TASK PROMPT → Given the material below, output exactly the lines from the line with "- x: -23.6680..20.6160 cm" to the line with "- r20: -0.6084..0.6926", both ends included, and no other lines.
[Opening PROVIDED DATA section]
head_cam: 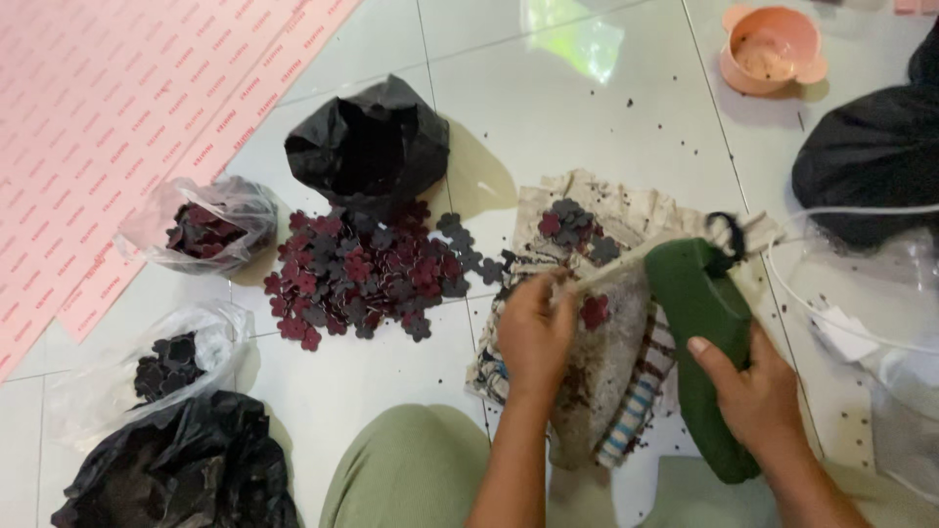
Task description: The person sits on the floor and finishes flower-shaped fabric pieces, holding each piece against a cloth pad while rubbing and smoothing its edges with a small stick-like tool, then sets the finished piece with a growing pile of completed flower cutouts.
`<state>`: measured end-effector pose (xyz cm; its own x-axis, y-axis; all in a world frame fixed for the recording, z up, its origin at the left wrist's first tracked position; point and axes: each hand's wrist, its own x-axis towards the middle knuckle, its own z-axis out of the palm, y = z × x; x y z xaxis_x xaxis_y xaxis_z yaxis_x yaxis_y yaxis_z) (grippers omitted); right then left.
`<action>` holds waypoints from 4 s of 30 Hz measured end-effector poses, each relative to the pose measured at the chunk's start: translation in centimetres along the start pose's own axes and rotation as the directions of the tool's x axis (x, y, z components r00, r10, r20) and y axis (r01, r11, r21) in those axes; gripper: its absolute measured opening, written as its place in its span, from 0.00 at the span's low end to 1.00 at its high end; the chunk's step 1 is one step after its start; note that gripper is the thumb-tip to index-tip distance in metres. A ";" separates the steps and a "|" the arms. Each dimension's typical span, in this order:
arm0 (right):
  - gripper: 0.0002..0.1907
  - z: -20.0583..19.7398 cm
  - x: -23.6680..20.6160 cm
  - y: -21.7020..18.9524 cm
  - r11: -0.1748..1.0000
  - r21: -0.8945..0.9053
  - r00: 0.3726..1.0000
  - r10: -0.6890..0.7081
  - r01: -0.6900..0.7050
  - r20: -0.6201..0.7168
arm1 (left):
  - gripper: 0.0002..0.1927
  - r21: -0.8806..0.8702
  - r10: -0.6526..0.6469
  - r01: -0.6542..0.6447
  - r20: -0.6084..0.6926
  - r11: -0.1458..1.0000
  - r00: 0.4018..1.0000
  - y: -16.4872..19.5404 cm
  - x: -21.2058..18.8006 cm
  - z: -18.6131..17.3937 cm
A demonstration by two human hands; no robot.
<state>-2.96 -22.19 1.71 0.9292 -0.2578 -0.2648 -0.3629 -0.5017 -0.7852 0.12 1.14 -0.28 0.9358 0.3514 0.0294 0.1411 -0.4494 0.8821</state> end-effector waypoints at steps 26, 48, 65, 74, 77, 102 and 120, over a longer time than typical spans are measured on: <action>0.36 1.6 3.1 0.4 0.996 -0.039 0.996 -0.081 0.080 -0.045 | 0.13 0.018 -0.259 0.259 0.039 0.966 0.965 1.2 -1.0 1.2; 0.36 1.6 2.9 -0.5 0.999 0.025 0.999 -0.036 0.036 -0.011 | 0.06 -0.784 -0.105 0.224 0.201 0.578 0.974 -4.4 -1.6 4.2; 0.40 1.5 2.6 -1.2 0.998 0.023 0.999 -0.053 0.053 -0.010 | 0.07 -0.534 0.003 0.091 0.173 0.841 0.985 -2.6 -2.3 3.3; 0.47 0.6 0.5 -0.4 0.944 -0.292 0.985 -0.170 0.156 -0.021 | 0.12 -0.231 0.210 -0.176 0.132 0.957 0.969 -1.1 -3.4 2.9; 0.42 -0.9 -2.5 -1.1 0.802 -0.071 0.793 -0.597 0.593 -0.122 | 0.12 -0.215 0.179 -0.147 0.138 0.965 0.974 -1.1 -3.5 3.0; 0.43 -0.7 -4.5 -3.5 0.764 -0.180 0.782 -0.622 0.620 0.050 | 0.11 -0.253 0.253 -0.215 0.128 0.943 0.959 -1.6 -3.5 3.4; 0.44 -0.9 -3.9 -4.4 0.738 -0.606 0.954 -0.201 0.298 0.223 | 0.11 -0.470 0.032 0.010 0.083 0.882 0.996 -2.4 -2.6 3.9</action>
<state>-5.08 -19.70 6.71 0.9748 0.0395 -0.2193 -0.0335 -0.9471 -0.3191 -1.35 -1.92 -4.27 0.9634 0.2673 0.0189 -0.0178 -0.0067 0.9998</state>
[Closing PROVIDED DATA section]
TASK RESPONSE →
  - x: -23.6680..20.6160 cm
  - y: -21.7020..18.9524 cm
  - r11: -0.1748..1.0000
  - r21: -0.8945..0.9053
  - r00: 0.3726..1.0000
  - r10: -0.6890..0.7081
  - r01: -0.6900..0.7050
  - r20: -0.6201..0.7168
arm1 (left):
  - gripper: 0.0002..0.1927
  - r21: -0.8806..0.8702
  - r10: -0.6526..0.6469
  - r01: -0.6542..0.6447
  - r20: -0.6084..0.6926

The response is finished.